Assignment: What is the number of lines in these records with "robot" in them? Answer with that number only.

Stored data entries
Segment Open

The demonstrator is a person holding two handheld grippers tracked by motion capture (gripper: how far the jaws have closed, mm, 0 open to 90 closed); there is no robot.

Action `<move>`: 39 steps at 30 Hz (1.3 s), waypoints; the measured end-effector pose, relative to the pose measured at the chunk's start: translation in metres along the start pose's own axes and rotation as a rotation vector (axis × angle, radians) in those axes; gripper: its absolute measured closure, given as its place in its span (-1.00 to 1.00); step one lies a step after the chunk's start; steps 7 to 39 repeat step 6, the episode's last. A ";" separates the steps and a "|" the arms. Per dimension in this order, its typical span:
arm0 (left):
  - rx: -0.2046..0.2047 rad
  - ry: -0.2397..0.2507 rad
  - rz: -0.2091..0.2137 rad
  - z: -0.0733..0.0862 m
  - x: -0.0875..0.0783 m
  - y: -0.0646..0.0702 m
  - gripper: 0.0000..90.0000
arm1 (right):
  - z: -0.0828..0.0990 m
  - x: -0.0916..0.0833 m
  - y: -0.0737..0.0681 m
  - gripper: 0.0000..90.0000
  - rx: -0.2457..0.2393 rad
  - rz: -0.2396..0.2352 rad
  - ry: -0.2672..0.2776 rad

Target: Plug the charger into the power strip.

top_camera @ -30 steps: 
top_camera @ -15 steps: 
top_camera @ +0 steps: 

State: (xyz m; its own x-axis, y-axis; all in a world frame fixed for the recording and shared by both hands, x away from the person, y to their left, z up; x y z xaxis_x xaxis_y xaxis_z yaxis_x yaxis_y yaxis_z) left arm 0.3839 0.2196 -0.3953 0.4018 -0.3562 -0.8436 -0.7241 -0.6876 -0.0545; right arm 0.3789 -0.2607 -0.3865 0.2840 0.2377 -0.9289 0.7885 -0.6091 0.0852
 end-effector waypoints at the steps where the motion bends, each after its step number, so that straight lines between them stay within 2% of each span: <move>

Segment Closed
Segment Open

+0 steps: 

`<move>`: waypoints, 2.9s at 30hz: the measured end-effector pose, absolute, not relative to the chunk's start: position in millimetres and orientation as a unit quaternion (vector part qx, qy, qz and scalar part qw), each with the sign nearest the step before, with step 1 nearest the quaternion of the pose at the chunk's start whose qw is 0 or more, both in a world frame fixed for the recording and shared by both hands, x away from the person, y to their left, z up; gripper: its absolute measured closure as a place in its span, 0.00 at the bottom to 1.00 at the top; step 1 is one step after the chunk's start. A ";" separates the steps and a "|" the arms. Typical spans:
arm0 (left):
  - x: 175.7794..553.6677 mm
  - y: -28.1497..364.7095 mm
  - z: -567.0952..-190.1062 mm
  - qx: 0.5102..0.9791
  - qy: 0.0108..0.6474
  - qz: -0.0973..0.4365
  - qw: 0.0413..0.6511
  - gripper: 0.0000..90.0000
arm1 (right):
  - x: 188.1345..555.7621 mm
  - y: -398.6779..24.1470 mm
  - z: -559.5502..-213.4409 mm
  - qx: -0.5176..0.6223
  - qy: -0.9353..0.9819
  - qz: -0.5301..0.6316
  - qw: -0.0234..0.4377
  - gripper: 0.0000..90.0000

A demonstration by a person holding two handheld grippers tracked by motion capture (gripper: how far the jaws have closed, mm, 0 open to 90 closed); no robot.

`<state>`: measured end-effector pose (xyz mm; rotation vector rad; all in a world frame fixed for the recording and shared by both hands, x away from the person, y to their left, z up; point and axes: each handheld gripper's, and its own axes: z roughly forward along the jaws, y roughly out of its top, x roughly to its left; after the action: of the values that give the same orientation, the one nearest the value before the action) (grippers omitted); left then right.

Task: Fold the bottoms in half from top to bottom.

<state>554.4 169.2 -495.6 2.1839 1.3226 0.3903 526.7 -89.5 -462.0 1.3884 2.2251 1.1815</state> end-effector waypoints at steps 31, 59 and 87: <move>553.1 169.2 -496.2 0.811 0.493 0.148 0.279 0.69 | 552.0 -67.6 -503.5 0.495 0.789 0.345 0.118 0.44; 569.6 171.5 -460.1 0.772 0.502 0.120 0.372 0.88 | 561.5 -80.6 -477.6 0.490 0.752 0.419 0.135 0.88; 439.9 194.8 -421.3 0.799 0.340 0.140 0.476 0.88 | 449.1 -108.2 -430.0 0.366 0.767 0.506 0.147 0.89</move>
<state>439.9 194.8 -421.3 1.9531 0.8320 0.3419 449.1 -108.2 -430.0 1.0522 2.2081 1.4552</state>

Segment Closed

Task response: 2